Any suggestion? Should I reinstall this somehow?

Smolk

PS
This is the script:

– Latest Macintosh News (Internal) %DID NOT CHANGE THE NAME YET!
– Created by Christian Grunenberg on Aug Sun 01 2004.
– Copyright © 2004-2005. All rights reserved.

– Add or remove sites/URLs to/from the following lists
property these_sites : {“balashon”, “Hebrew Aramaic Philology”, “parshablog”, “rif”, “codex”, “yediah (guttmann)”, “abnormal”, “abecedaria”, “English Hebraica”, “Maven Yavin”, “Nach Yomi”, “On the Main Line”, “Toldot”, “Hard Hitting News”, “Unicode Fonts”, “Miqra”}
property these_urls : {“http://balashon.blogspot.com/atom.xml”, “http://hebphil.blogspot.com/atom.xml”, “http://parsha.blogspot.com/atom.xml”, “http://alfasi.blogspot.com/atom.xml”, “http://biblical-studies.ca/blog/feed/”, “http://yediah.blogspot.com/atom.xml”, “http://WWW.telecomtally.com/blog/atom.xml”, “http://abecedaria.blogspot.com/atom.xml”, “http://englishhebraica.blogspot.com/atom.xml”, “http://mavenyavin.blogspot.com/atom.xml”, “http://nach-yomi.blogspot.com/atom.xml”, “http://onthemainline.blogspot.com/atom.xml”, “http://toldot.blogspot.com/atom.xml”, “http://Realjewishnews.blogspot.com/atom.xml”, “http://www.travelphrases.info/gallery/rss/GalleryOfUnicodeFonts_AllFonts.rss”, “http://216.12.134.77/forums/rss.aspx?ForumID=6&Mode=0”}

– Location of news inside database
property this_location : “/MyFeeds/”

tell application “DEVONthink Pro”
activate
try

	set site to 1
	show progress indicator "Downloading News..." steps (count of these_urls)
	repeat with this_url in these_urls
		set this_RSS to download markup from this_url
		set these_items to get items of feed this_RSS
		set this_path to this_location & (item site of these_sites)
		
		set this_group to create location this_path
		set URL of this_group to this_url
		set attached script of this_group to "~/Library/Application Support/DEVONthink Pro/Feeds/_Synchronize Feeds (Internal).scpt"
		
		repeat with this_item in these_items
			set this_title to title of this_item
			set this_name to my replaceCharacter(this_title, "/", "-")
			set this_link to |link| of this_item
			
			if (not (exists record with URL this_link)) or (not (exists record at this_path & "/" & this_name)) then
				set this_record to create record with {name:this_name, type:html, URL:this_link, label:1, attached script:"~/Library/Application Support/DEVONthink Pro/Feeds/_Mark as read.scpt", date:|calendarDate| of this_item} in this_group
				set data of this_record to download web archive from this_link
			end if
		end repeat
		step progress indicator (item site of these_sites)
		set site to site + 1
	end repeat
end try
hide progress indicator

end tell

on replaceCharacter(theString, theOriginalChar, theNewChar)
set {od, AppleScript’s text item delimiters} to {AppleScript’s text item delimiters, theOriginalChar}
set theStringParts to text items of theString
if (count of theStringParts) is greater than 1 then
set theString to text item 1 of theStringParts as string
repeat with eachPart in items 2 thru -1 of theStringParts
set theString to theString & theNewChar & eachPart as string
end repeat
end if
set AppleScript’s text item delimiters to od
return theString
end replaceCharacter

The script is currently running, takes forever to download all the web archives initially :wink: But everything seems to be fine so far (using a beta of v1.1.2 fixing rare crashs of the “download web archive” command but that shouldn’t make a difference).

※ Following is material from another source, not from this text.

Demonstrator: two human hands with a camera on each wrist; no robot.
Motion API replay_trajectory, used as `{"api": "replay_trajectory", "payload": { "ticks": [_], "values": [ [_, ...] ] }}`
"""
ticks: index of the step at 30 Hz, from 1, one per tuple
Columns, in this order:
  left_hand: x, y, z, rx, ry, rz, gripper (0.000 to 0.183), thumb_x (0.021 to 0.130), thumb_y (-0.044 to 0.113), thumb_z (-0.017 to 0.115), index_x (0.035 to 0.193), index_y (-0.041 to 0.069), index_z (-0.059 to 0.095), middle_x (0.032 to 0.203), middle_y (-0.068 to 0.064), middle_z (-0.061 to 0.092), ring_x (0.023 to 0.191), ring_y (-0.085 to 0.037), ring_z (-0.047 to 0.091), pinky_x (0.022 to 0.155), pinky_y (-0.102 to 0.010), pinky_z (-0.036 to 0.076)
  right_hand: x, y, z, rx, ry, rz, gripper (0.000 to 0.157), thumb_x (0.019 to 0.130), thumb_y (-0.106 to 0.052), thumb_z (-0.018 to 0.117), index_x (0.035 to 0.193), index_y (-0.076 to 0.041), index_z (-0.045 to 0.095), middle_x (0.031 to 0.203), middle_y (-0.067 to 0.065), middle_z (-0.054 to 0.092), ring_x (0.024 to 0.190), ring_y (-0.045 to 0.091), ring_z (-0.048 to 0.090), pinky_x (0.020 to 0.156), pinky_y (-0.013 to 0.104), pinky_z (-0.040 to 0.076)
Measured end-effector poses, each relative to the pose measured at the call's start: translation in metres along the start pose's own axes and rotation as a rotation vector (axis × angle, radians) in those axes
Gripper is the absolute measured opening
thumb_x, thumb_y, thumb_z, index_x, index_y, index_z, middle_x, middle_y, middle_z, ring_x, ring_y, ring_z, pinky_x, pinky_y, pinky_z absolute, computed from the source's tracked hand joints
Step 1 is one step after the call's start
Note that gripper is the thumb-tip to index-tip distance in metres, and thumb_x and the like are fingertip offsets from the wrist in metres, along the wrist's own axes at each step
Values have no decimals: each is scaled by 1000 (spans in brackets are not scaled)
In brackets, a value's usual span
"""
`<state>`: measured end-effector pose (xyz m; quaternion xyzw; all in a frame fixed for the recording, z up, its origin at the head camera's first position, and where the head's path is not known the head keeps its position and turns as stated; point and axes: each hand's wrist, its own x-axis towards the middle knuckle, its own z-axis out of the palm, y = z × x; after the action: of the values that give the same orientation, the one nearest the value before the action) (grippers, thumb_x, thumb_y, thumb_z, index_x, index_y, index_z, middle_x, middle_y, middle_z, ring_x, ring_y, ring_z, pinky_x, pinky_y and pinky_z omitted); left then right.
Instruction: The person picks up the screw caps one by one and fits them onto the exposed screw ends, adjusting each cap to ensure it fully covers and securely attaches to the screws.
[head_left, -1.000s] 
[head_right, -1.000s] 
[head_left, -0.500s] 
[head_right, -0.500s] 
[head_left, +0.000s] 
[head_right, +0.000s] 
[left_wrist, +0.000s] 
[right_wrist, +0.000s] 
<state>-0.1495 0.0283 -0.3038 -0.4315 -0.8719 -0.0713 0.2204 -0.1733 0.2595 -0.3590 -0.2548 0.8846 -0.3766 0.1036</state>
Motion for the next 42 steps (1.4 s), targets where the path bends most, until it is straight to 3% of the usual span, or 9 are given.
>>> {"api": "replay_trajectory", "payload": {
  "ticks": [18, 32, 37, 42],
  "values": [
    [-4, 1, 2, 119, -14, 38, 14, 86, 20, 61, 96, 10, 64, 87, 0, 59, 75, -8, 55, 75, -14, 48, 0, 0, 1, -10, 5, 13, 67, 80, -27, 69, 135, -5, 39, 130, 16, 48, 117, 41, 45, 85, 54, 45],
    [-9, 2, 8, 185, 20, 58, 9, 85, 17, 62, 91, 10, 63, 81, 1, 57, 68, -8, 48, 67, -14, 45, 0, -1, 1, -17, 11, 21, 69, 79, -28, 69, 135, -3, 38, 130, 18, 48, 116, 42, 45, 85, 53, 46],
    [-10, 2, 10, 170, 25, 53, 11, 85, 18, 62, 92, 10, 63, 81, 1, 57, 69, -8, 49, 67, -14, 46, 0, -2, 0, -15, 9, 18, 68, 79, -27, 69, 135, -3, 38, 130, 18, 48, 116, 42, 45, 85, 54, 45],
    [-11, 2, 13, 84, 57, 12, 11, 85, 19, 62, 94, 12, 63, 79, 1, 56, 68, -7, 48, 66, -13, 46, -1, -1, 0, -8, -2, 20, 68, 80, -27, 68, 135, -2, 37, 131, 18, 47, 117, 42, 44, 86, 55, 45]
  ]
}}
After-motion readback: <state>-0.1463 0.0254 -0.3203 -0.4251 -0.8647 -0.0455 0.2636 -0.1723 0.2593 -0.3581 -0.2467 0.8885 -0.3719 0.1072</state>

A little bit later… you should add a “try … end” statement to the “download web archive” command, e.g. some servers time out over here and the download command returns no data and then the repeat loop will be cancelled.


try
	set data of this_record to download web archive from this_link
end try

Quite a few days later… I still had no luck. But then something else happened: “can’t connect to host”. I searched this forum and found out that a security program somehow had been switched to prevent DT from accessing the internet.

Still a day later, I realised this must also have been the problem all along with the feeds. And it was. DT worked as usual.

So it was down to me (or Little Snitch, which I will keep an eye on). Thanks for the effort, sorry about the trouble.